The federal government is “pushing down” against Christian principles, he explains. Johnson cites concerns that the Federal Communications Commission may decide that broadcasting Christian content is not “in the public interest.” He worries the Internal Revenue Service may deny tax-exempt status to those who espouse contrary positions from the progressive orthodoxy. Hospitals and charities — often begun as Christian charities — must now perform abortions despite their moral foundations. He even fears the Department of Education may use its accreditation leverage to mandate towing the line on same-sex marriage or Islam-friendly policies.

“[You] haven’t heard the president or the State Department condemn the brutal killings of Christians in the Middle East. If some little Muslim group gets pushed around overseas, we hear about that immediately,” Johnson says.
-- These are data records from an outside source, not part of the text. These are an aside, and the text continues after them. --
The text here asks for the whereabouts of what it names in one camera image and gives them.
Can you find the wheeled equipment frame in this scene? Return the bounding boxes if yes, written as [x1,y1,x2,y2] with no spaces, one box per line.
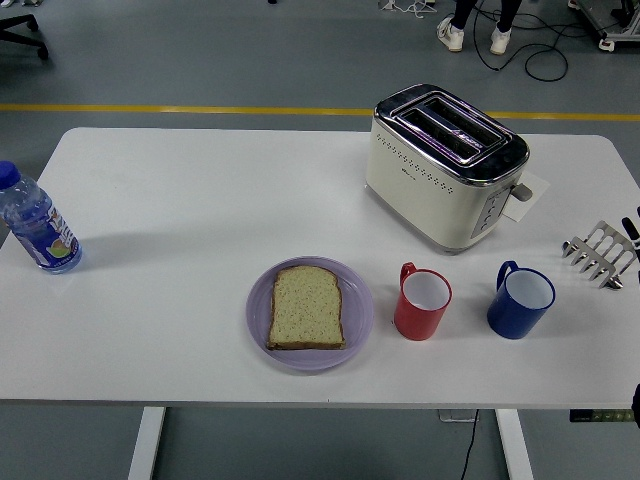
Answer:
[568,0,640,52]

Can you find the slice of bread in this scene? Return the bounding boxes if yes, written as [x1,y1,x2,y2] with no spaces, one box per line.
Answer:
[266,265,347,351]

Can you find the grey box under table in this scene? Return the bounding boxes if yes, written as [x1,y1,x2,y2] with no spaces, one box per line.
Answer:
[438,408,479,424]

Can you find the person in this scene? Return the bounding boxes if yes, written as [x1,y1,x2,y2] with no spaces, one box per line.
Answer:
[437,0,524,56]

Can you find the red cup white inside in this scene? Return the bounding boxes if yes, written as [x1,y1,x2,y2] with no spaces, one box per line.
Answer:
[393,261,453,342]

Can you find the black hanging cable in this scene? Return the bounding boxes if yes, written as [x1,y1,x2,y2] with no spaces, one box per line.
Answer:
[458,408,480,480]

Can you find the purple round plate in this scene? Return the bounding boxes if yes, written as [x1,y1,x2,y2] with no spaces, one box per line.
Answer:
[245,256,375,372]

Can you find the white paper sheet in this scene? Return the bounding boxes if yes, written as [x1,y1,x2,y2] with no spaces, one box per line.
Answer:
[502,170,551,222]

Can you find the white table leg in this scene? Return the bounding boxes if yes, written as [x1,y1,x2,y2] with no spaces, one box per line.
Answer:
[127,406,167,480]
[494,408,535,480]

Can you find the black office chair base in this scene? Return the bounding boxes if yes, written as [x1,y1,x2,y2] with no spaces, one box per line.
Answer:
[0,13,50,61]

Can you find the white floor cables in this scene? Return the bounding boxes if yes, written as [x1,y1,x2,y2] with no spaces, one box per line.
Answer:
[378,0,439,20]

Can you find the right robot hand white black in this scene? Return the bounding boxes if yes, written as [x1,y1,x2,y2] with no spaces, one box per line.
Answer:
[620,203,640,252]

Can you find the cream and chrome toaster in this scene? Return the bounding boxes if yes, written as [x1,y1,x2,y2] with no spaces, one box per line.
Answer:
[363,83,535,256]

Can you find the silver metal toast rack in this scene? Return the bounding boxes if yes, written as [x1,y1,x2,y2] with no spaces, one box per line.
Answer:
[560,220,639,291]

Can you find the black floor cable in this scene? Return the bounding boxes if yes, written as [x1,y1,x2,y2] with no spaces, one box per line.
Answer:
[472,0,604,82]

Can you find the blue cup white inside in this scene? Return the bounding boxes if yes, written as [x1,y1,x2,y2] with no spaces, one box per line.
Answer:
[486,259,557,342]

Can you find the black table control panel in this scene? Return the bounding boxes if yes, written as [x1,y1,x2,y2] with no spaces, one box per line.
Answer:
[569,409,636,424]

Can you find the plastic bottle blue cap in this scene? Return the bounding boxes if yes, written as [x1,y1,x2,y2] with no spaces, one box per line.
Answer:
[0,160,84,275]

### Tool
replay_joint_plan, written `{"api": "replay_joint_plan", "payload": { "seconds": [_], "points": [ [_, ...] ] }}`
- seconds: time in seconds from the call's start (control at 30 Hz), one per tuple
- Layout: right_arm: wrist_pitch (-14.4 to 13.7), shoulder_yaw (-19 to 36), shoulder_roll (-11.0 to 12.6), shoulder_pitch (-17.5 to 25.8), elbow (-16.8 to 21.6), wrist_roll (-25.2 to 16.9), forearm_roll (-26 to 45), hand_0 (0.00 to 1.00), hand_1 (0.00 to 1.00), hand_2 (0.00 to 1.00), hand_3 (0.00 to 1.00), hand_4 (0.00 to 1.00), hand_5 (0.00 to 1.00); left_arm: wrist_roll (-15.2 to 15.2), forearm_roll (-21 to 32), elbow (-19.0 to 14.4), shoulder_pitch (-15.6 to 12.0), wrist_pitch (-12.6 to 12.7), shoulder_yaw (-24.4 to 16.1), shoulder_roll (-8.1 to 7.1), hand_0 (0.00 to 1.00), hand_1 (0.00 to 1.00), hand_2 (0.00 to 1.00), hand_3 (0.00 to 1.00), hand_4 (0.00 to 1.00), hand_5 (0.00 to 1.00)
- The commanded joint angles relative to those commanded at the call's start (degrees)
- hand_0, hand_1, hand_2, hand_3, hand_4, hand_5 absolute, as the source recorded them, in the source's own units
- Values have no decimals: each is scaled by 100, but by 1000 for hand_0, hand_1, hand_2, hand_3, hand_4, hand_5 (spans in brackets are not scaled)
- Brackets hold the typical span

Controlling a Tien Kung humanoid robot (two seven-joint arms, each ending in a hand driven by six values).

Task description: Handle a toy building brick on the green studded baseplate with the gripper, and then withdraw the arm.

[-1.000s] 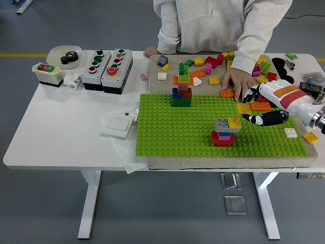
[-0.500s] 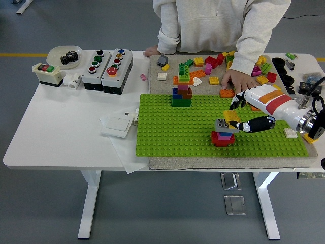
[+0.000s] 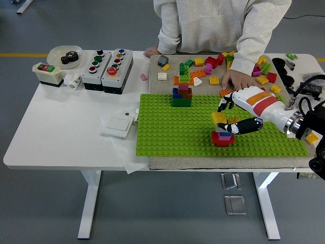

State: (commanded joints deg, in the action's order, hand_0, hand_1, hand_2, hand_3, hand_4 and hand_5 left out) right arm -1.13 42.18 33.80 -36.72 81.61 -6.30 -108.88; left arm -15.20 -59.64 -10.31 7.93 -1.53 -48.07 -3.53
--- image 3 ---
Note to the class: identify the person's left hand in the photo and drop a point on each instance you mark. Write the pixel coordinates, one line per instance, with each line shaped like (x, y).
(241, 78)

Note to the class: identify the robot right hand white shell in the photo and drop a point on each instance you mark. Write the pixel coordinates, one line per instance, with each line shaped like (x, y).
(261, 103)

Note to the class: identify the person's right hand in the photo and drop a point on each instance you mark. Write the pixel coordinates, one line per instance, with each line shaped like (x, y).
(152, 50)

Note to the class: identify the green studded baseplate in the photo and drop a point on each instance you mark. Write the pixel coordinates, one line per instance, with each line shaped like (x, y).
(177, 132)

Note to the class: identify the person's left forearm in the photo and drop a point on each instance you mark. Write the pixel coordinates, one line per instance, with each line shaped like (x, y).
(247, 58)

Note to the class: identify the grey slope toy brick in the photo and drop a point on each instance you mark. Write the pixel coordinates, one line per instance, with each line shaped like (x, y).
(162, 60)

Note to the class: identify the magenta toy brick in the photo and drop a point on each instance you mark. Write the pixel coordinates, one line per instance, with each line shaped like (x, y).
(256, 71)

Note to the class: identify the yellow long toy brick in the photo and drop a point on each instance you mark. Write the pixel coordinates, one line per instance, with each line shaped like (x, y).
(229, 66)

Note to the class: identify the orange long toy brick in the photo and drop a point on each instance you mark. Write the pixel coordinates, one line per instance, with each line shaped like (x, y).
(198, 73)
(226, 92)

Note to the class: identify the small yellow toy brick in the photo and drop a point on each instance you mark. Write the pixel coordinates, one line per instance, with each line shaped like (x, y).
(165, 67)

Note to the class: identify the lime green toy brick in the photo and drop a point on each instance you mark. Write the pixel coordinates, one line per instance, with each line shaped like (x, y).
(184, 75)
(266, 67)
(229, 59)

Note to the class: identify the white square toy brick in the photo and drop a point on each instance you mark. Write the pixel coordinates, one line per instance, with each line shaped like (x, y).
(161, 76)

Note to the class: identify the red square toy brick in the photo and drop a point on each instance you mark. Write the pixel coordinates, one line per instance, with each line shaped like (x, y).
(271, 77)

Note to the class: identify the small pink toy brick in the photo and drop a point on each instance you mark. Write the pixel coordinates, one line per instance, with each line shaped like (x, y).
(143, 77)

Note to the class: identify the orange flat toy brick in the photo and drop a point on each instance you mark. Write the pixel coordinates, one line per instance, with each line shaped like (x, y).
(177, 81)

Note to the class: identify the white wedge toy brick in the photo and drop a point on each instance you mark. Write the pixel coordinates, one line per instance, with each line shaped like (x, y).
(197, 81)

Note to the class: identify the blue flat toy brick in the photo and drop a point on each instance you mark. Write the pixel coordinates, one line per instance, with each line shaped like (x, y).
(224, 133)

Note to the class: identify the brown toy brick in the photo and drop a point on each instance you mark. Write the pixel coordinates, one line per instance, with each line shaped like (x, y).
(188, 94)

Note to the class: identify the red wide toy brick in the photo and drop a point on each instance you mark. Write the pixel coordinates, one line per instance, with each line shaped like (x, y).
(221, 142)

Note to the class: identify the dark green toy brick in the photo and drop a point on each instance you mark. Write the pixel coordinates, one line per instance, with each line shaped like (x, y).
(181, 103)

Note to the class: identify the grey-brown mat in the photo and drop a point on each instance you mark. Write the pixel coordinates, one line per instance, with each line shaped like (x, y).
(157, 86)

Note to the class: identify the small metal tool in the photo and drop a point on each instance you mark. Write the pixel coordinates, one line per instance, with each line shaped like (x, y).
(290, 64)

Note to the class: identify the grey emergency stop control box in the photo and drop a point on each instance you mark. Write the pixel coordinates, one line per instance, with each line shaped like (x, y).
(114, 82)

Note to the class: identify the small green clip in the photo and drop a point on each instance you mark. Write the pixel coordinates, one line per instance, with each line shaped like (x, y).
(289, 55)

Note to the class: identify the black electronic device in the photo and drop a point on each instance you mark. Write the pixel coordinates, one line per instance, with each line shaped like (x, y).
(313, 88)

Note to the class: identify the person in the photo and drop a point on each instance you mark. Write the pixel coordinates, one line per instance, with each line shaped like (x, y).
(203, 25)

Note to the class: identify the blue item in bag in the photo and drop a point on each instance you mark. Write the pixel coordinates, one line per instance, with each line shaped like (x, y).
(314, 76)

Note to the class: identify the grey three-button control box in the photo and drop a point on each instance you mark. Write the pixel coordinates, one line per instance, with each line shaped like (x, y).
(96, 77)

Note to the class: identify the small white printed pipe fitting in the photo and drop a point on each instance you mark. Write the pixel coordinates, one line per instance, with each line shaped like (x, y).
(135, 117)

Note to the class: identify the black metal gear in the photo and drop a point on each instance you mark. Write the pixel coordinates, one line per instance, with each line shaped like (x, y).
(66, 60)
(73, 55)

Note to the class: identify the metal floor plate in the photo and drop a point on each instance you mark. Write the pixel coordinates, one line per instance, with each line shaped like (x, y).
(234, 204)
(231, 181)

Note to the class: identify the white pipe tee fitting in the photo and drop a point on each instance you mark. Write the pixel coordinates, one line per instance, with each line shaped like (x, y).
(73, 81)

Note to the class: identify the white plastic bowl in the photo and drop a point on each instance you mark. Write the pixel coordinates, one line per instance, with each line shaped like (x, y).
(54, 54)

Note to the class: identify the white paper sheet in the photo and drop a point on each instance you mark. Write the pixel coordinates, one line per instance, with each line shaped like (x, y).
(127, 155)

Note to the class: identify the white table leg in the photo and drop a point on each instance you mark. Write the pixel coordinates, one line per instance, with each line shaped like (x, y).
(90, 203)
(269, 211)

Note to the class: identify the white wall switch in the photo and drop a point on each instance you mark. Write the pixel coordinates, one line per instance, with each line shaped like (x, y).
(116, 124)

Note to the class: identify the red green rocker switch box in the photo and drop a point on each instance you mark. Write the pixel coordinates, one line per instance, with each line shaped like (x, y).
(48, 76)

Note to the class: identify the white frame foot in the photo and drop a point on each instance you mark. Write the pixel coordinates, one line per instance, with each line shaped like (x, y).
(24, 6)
“So, Christians in America feel like, number one, their government is not representing them as Christians. On the other side, here within the United States we feel like the government is saying ‘Whatever you do, don’t attack Islam or Muslims.’ We don’t hear them saying, you know, ‘Anytime a Muslim kills some Christians, whatever you do, don’t attack the Christians; don’t attack the Jews.’ The Judeo-Christian culture feels that the U.S. government is not looking out for their best interests. Judeo-Christian people don’t feel like the government really cares about them.”

Johnson says the same sex marriage decision by the Supreme Court was another frontal assault.

Speaking about growing signs of troubling censorship, the NRB began monitoring social media providers in 2010 with the “John Milton Project.” Some of the censorship victims NRB tracked include: Chuck Colson, Mike Huckabee, Todd Starnes and Allen West. Online providers like Apple, GoFundMe, Twitter, Facebook and Google are “not the neutral platforms people think,” Johnson says. They have an agenda and Johnson calls on Christians to shame these providers for cutting the microphone on people with traditional values.

The providers are “actually choosing, in many cases, to allow the violent ones [the Islamic State] to stay on the platforms and those of us who want to critique, throwing us off. There’s this canard that somehow we’re inciting the violence if we’re call attention to it and critique and warn of it.”

Johnson calls out a group of quiet Christians, “evan-jellyfish leaders,” who keep their heads down in the cultural and political battles of our time. He thinks they overdo “civility” when “we can’t keep this republic by Christians coasting along.”

Johnson’s adds he was “shocked” when President Barack Obama wagged his finger at Republicans on civility during the State of the Union, saying the president threw “cheap shots.” “I don’t know if we’ve ever had a president in modern period to use the State of the Union to mock the other side and belittle the other side quite like that.”

In the assault being waged on constitutional governance, Johnson says the modern heroes protecting the Constitution include the tea party, libertarians, Christians and conservatives who are rising up to call for the government to stop the debt, abortions and open borders.

Those on Johnson’s “bad guys list” are secularists, misguided statists, mainstream media and those centrist and establishment politicians who call for the government to “work.” Also on Johnson’s negative list are “deceivers” who he says “do not believe in the First Amendment,” like the American Civil Liberties Union, Americans United for Separation of Church and State, and the Counsel for American-Islamic Relations.

Johnson ends the video interview hoping that our country, as others have, can change through revival, reformation, renewal and resurgence of Christian values.

For more on NRB and their coming annual convention — the world largest annual gathering of Christian media and professionals, in Nashville, Tenn. — go to their website, their Facebook or follow them on Twitter here, here or here.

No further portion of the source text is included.